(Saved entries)
________________________________________
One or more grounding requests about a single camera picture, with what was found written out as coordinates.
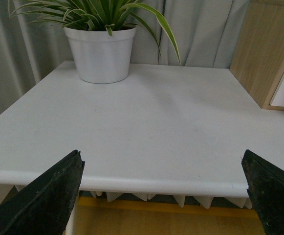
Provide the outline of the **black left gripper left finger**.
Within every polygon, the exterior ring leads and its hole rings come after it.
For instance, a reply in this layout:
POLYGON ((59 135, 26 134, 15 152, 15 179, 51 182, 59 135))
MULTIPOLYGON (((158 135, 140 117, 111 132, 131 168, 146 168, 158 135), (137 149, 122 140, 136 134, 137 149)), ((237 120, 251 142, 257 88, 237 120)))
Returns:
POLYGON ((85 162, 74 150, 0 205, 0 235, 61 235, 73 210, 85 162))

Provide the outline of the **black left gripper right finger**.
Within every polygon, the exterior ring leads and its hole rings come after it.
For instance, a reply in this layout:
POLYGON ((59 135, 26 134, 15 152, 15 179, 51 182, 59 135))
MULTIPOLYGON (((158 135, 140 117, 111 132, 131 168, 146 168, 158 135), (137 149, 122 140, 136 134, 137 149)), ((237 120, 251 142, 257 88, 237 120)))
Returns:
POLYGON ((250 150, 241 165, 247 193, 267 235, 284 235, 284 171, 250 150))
________________________________________
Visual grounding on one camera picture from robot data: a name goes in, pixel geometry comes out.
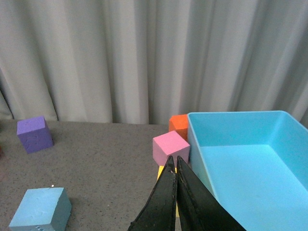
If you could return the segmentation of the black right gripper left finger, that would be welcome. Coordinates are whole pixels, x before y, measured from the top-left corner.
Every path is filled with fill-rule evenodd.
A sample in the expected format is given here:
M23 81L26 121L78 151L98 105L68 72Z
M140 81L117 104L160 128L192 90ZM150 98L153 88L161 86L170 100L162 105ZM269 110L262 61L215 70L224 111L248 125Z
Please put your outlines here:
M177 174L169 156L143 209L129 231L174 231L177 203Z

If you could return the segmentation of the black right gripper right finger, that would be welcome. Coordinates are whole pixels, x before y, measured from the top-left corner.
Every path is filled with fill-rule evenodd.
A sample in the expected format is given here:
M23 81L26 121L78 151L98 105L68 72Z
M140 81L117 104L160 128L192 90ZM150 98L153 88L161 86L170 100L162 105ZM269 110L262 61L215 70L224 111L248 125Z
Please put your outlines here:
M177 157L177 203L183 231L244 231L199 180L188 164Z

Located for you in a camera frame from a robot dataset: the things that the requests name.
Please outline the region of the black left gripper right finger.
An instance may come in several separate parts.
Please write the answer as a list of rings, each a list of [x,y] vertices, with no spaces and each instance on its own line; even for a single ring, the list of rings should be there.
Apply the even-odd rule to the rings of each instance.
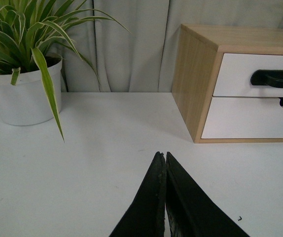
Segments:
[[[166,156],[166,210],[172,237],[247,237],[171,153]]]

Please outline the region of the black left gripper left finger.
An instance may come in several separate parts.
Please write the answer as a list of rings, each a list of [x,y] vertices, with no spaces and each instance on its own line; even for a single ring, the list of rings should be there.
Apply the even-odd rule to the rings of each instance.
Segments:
________________________________________
## Problem to work on:
The answer must consist of each line from the entries that contains the string "right".

## Task answer:
Provide the outline of the **black left gripper right finger**.
If you could return the segmentation of the black right gripper left finger, that would be welcome. Coordinates are whole pixels, x before y, measured from the top-left corner.
If you could return the segmentation of the black right gripper right finger, that would be welcome. Coordinates are whole pixels, x before y, measured from the top-left corner.
Please outline the region of the black left gripper right finger.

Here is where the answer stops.